*** Opening of SOURCE INFORMATION ***

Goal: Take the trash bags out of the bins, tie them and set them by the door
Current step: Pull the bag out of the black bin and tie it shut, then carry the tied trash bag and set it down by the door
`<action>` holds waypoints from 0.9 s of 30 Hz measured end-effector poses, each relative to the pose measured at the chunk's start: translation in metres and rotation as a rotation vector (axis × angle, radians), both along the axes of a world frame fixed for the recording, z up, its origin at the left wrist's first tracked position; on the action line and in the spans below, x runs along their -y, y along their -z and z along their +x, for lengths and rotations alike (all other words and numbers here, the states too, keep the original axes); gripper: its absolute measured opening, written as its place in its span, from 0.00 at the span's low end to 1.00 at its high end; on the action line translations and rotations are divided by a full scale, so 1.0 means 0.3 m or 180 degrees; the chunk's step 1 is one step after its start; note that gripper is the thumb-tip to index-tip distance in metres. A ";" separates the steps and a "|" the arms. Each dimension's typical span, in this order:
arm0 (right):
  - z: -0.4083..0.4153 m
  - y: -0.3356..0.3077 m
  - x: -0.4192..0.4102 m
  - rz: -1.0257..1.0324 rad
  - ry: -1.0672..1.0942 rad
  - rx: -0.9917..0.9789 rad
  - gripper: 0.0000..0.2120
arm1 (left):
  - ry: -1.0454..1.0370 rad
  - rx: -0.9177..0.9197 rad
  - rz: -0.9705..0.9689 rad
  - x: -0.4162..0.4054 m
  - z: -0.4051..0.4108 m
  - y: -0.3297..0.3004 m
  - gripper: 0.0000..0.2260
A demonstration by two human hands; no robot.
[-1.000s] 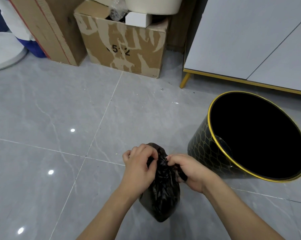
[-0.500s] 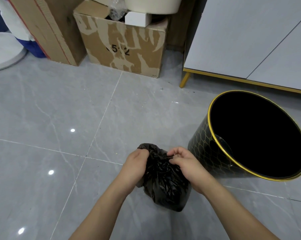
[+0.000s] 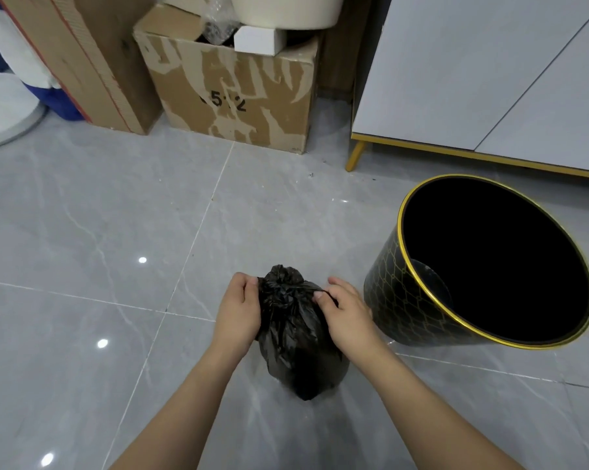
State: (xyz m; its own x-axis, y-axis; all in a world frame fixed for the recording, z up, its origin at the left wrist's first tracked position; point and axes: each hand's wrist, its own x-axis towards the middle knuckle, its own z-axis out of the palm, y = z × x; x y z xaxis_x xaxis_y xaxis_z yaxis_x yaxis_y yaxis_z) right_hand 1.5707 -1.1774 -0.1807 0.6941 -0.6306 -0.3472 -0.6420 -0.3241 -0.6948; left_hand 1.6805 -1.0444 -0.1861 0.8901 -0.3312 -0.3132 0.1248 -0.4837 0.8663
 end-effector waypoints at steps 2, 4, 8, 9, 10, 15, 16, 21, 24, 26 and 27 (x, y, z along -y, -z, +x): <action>0.041 -0.035 -0.004 0.0558 0.0317 0.0405 0.12 | 0.0001 0.0296 -0.0015 0.033 0.037 -0.050 0.12; 0.086 -0.090 0.007 0.0823 0.0576 0.0660 0.12 | 0.0013 0.0599 -0.0046 0.075 0.082 -0.118 0.12; 0.165 -0.194 0.065 0.0841 0.0756 0.1126 0.11 | 0.0083 0.1086 -0.0087 0.175 0.161 -0.287 0.12; 0.185 -0.227 0.085 0.0769 0.0786 0.1206 0.11 | 0.0096 0.1185 -0.0111 0.202 0.178 -0.333 0.12; 0.203 -0.268 0.107 0.0707 0.0814 0.1274 0.10 | 0.0098 0.1272 -0.0131 0.232 0.194 -0.384 0.12; 0.202 -0.618 0.256 0.0601 0.0994 0.1587 0.08 | 0.0160 0.1539 -0.0203 0.430 0.209 -0.752 0.12; 0.181 -0.711 0.299 0.0589 0.1090 0.1601 0.08 | 0.0244 0.1515 -0.0229 0.478 0.191 -0.846 0.12; 0.068 -1.278 0.503 0.0568 0.1523 0.1690 0.08 | 0.0686 0.1278 -0.0296 0.685 0.084 -1.421 0.13; -0.014 -1.705 0.591 0.0298 0.1587 0.1716 0.10 | 0.0853 0.1133 -0.0290 0.789 0.028 -1.828 0.13; -0.070 -2.009 0.644 0.0189 0.1579 0.1673 0.11 | 0.0974 0.1126 -0.0388 0.846 -0.014 -2.121 0.12; -0.098 -2.162 0.669 0.0175 0.1582 0.1636 0.12 | 0.1022 0.1147 -0.0432 0.868 -0.038 -2.276 0.12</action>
State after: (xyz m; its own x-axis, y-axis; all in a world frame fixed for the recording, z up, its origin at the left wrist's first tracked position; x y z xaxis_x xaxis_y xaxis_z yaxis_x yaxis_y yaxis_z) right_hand 1.5414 -1.3781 0.4680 0.4137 -0.9056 -0.0938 -0.2917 -0.0343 -0.9559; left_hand 1.6691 -1.3047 0.4968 0.7803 -0.6225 0.0603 -0.3305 -0.3286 0.8847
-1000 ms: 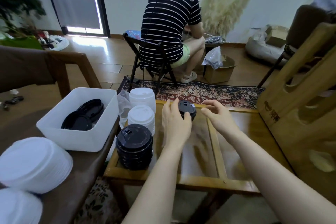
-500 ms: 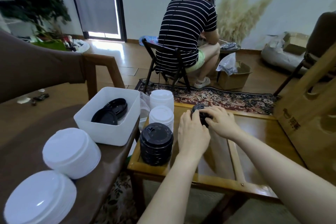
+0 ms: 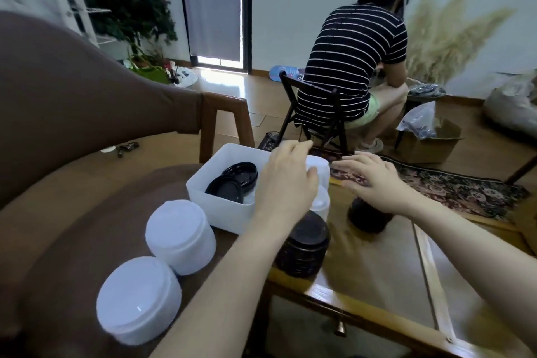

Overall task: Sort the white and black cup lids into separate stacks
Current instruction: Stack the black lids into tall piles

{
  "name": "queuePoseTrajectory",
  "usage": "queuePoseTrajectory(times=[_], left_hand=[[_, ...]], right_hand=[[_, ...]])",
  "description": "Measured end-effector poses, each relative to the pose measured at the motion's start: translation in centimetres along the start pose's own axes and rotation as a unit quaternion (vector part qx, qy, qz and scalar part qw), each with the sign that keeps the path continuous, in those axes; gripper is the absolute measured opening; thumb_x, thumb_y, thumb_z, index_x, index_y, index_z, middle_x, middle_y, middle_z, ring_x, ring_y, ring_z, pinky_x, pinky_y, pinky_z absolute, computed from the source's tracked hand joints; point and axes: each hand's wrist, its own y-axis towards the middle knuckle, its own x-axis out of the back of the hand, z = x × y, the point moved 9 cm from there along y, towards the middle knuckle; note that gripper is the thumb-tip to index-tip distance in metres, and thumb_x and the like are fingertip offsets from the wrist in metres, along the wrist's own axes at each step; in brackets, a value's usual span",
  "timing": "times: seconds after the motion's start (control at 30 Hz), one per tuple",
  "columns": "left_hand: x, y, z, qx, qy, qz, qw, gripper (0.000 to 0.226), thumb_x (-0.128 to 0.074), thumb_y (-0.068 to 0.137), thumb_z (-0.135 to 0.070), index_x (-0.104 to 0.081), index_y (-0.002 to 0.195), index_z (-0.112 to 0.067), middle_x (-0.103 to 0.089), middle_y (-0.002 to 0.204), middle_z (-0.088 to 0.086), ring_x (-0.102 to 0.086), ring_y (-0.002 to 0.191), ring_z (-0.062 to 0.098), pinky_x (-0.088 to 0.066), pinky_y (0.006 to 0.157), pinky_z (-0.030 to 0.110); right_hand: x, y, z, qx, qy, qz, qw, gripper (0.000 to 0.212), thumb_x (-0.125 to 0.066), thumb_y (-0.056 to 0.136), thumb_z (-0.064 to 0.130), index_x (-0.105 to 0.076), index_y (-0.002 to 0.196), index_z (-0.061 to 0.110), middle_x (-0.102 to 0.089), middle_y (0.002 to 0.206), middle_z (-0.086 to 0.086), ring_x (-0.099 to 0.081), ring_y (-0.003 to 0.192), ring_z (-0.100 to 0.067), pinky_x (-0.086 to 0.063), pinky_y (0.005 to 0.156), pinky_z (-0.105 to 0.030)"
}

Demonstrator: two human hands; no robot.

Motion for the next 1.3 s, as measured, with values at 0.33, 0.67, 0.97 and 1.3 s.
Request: queuePoseTrajectory(times=[0.33, 0.67, 0.97, 1.3], left_hand=[[7.0, 2.7, 10.0, 0.076, 0.12, 0.107, 0.984, 0.047, -0.064, 0.095, -0.022, -0.054, 0.14, -0.023, -0.059, 0.139, -0.002, -0.056, 0.124, 0.016, -0.048, 0.103, 0.038], [3.4, 5.0, 14.4, -0.007, 0.213, 0.219, 0.952, 0.042, -0.065, 0.094, -0.029, -0.059, 0.135, -0.029, -0.061, 0.136, -0.008, -0.05, 0.129, 0.015, -0.032, 0.112, 0.036], [0.4, 5.3, 17.5, 0.013, 0.196, 0.251, 0.948, 0.031, -0.062, 0.096, -0.032, -0.065, 0.127, -0.033, -0.068, 0.122, -0.01, -0.048, 0.12, 0.015, -0.013, 0.11, 0.035], [1.5, 5.3, 17.1, 0.015, 0.163, 0.193, 0.968, 0.02, -0.058, 0.099, -0.022, -0.073, 0.112, -0.026, -0.071, 0.116, -0.008, -0.052, 0.122, 0.015, -0.012, 0.117, 0.032]], right_hand=[[-0.3, 3.8, 11.2, 0.157, 0.117, 0.041, 0.98, 0.044, -0.061, 0.094, 0.03, -0.05, 0.137, 0.033, -0.052, 0.134, 0.01, -0.036, 0.132, -0.015, -0.028, 0.111, -0.049], [-3.3, 8.4, 14.1, 0.182, 0.111, 0.086, 0.973, 0.031, -0.062, 0.094, 0.022, -0.064, 0.124, 0.026, -0.066, 0.12, 0.009, -0.059, 0.106, -0.003, -0.048, 0.096, -0.03], [-7.3, 10.8, 15.2, 0.153, 0.071, 0.206, 0.964, 0.031, -0.052, 0.099, 0.017, -0.063, 0.125, 0.03, -0.057, 0.091, 0.024, -0.054, 0.079, 0.005, -0.038, 0.077, -0.014], [-7.4, 10.6, 14.7, 0.139, 0.101, 0.228, 0.959, 0.044, -0.046, 0.092, -0.002, -0.064, 0.123, 0.023, -0.063, 0.116, 0.009, -0.057, 0.106, -0.006, -0.044, 0.091, -0.019]])
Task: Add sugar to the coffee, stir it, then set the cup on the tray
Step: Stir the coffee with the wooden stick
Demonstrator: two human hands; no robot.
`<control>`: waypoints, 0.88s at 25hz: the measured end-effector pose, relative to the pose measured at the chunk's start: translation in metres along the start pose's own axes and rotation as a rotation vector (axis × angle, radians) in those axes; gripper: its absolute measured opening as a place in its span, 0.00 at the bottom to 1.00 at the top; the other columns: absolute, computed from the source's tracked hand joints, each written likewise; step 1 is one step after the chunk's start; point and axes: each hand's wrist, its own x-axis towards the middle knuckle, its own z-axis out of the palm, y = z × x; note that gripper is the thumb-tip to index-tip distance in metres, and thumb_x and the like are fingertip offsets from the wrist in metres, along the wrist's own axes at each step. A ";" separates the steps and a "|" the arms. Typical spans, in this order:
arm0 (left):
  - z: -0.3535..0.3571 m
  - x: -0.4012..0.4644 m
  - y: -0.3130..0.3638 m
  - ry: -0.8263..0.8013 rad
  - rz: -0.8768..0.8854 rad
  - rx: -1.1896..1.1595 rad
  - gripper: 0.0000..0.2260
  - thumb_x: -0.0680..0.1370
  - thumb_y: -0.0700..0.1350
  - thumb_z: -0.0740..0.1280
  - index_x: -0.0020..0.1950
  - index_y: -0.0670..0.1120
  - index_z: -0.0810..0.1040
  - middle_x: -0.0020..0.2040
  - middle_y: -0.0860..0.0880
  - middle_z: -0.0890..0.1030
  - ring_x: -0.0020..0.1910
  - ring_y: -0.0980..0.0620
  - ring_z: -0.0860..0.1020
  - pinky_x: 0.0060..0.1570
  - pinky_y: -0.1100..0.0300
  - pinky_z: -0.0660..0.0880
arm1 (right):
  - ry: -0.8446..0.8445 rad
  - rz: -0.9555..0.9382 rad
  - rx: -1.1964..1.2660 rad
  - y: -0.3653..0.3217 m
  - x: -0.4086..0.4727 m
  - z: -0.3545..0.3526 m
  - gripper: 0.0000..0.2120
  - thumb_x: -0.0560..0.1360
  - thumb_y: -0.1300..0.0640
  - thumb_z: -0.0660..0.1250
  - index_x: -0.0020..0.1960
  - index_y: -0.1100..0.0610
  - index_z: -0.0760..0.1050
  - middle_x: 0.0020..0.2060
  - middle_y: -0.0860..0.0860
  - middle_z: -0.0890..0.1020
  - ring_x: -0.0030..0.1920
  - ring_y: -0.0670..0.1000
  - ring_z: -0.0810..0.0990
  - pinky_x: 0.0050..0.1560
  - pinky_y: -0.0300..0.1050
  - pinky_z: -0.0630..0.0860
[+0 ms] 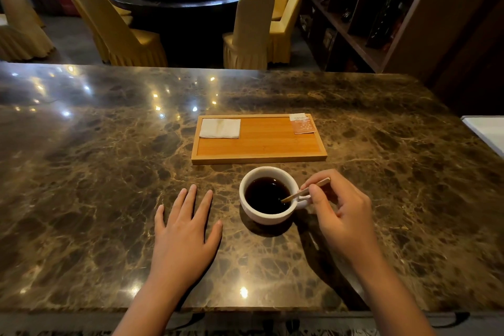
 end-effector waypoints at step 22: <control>0.001 0.000 0.000 0.015 0.010 -0.019 0.29 0.73 0.62 0.45 0.72 0.53 0.56 0.73 0.46 0.56 0.70 0.51 0.49 0.67 0.41 0.44 | 0.026 0.169 0.049 -0.006 0.002 0.000 0.05 0.76 0.61 0.62 0.44 0.55 0.76 0.37 0.49 0.81 0.38 0.48 0.81 0.37 0.48 0.80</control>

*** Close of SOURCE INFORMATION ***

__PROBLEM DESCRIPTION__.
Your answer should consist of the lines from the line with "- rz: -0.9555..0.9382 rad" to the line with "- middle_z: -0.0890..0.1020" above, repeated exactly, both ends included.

__EXERCISE RESPONSE__.
  - rz: -0.9555..0.9382 rad
  - rx: -1.1964..1.2660 rad
  - y: -0.3653..0.3217 m
  - x: -0.4086..0.4727 m
  - z: -0.3545..0.3526 m
  - gripper: 0.0000..0.2120
  - thumb_x: -0.0560..0.1360
  - thumb_y: -0.1300..0.0640
  - thumb_z: -0.0660..0.1250
  - index_x: -0.0020..0.1960
  - index_y: -0.1100..0.0610
  - index_z: -0.0760..0.1050
  - middle_x: 0.0020..0.2060
  - middle_y: -0.0860..0.0860
  - middle_z: -0.0890..0.1020

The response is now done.